As the sun sets on Barack Obama’s already benighted presidency, he is aiming most of his parting shots at GOP nominee Donald Trump. For the entire first term of his presidency, Obama’s favorite target was George W. Bush. If the past is prologue, maybe the outgoing president has some premonition about who will succeed him.
A common theme running through Obama’s complaints against the Donald is that Trump is not a true populist. He touched on this point several times during his farewell visit to Canada. On Wednesday, the CBC reported:
[I]n his waning moments he is faced with the antithesis of what he has strived to represent. In Donald Trump, he is confronted with the possibility of being followed by his exact opposite.

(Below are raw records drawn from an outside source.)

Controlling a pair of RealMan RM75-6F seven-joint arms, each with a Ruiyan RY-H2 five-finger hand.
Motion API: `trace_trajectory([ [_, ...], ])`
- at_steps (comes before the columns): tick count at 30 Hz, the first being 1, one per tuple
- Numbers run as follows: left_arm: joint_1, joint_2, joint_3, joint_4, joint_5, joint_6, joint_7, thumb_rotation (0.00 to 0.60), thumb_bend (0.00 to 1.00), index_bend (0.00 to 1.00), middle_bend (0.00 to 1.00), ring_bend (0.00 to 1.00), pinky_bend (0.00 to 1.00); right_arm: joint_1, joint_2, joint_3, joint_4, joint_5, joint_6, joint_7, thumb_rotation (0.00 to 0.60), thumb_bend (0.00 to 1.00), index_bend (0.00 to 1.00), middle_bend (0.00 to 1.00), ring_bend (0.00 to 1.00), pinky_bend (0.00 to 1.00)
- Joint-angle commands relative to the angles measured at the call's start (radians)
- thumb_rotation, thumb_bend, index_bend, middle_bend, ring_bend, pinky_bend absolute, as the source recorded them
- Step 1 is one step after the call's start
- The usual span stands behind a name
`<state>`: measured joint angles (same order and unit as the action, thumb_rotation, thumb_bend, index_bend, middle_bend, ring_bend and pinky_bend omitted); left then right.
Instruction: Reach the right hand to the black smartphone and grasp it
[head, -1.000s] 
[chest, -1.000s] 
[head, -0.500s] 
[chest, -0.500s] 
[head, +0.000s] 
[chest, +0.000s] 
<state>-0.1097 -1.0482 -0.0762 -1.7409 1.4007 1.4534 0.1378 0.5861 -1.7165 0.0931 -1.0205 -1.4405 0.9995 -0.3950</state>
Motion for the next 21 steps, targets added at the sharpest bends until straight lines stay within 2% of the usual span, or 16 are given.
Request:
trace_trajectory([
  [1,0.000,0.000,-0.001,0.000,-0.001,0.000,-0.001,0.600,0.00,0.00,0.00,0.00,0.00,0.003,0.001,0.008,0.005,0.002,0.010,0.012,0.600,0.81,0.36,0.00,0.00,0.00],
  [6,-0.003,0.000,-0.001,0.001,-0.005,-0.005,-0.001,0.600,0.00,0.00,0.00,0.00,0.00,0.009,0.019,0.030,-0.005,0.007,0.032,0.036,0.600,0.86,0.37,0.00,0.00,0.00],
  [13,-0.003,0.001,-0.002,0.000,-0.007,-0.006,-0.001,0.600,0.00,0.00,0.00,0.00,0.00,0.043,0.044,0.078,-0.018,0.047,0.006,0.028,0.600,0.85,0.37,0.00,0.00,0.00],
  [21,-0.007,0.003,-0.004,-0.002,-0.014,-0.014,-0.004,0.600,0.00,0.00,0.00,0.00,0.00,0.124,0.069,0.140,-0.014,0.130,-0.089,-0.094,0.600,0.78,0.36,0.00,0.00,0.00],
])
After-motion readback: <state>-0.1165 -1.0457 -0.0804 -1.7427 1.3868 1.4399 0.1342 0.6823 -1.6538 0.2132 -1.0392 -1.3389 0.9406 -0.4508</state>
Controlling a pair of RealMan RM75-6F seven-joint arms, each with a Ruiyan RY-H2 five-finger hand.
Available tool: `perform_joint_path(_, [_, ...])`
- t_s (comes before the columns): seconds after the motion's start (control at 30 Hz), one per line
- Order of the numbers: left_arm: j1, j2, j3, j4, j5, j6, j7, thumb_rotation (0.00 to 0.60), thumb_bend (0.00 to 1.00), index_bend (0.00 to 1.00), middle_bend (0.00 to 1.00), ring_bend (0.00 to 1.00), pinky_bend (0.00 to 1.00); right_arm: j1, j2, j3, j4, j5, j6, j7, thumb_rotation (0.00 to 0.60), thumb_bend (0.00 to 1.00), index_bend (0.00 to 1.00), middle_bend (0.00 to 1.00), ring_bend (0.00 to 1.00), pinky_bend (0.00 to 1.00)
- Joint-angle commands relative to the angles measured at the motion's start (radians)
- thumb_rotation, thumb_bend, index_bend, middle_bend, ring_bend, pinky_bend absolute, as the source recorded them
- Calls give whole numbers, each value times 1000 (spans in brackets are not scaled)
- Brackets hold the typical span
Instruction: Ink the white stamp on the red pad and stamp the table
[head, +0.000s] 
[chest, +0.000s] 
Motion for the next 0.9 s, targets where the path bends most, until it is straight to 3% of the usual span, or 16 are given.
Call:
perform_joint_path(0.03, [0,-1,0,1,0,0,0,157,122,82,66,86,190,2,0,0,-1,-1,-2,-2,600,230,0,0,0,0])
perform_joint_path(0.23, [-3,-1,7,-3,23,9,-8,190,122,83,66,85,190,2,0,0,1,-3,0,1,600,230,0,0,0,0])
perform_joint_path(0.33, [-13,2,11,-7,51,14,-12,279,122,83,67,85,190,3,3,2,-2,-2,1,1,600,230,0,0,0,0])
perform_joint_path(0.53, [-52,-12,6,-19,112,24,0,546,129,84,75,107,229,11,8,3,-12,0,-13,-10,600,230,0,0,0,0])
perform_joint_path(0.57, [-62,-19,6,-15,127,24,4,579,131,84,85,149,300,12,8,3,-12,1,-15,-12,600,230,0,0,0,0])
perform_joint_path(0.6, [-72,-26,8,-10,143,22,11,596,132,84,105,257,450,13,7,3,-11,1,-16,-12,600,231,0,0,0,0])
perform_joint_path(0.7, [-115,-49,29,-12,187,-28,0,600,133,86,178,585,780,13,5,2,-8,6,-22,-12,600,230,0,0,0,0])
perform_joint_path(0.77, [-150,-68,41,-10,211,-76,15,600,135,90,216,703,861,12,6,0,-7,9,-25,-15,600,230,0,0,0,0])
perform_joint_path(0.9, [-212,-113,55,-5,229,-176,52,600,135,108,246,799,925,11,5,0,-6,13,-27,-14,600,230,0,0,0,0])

He has come to feel the need to respond.
And respond he has, albeit increasing haltingly. Here he is in all his stuttering vainglory, attempting to explain how he is better than Trump.
The reference to an “us vs. them” approach to governance is especially rich coming from a man who began his stewardship of the country by asserting that “they” — the opposition party — “could come along for the ride” but that they would “have to sit in the back.” On a subsequent occasion, he urged Hispanic voters to help him punish his conservative enemies at the polls.
The irony gets thicker when he observes with a smile, “This is one of the prerogatives when you’re at the end of your term. You just gotta — you go on these occasional rants.”
Occasional rants at the end of his term? If the U.S. had a nickel for every temper tantrum Obama has thrown in his eight years as president, we wouldn’t have a $19.3 trillion national debt (which we also would not have had the country not lost its mind and voted for him twice).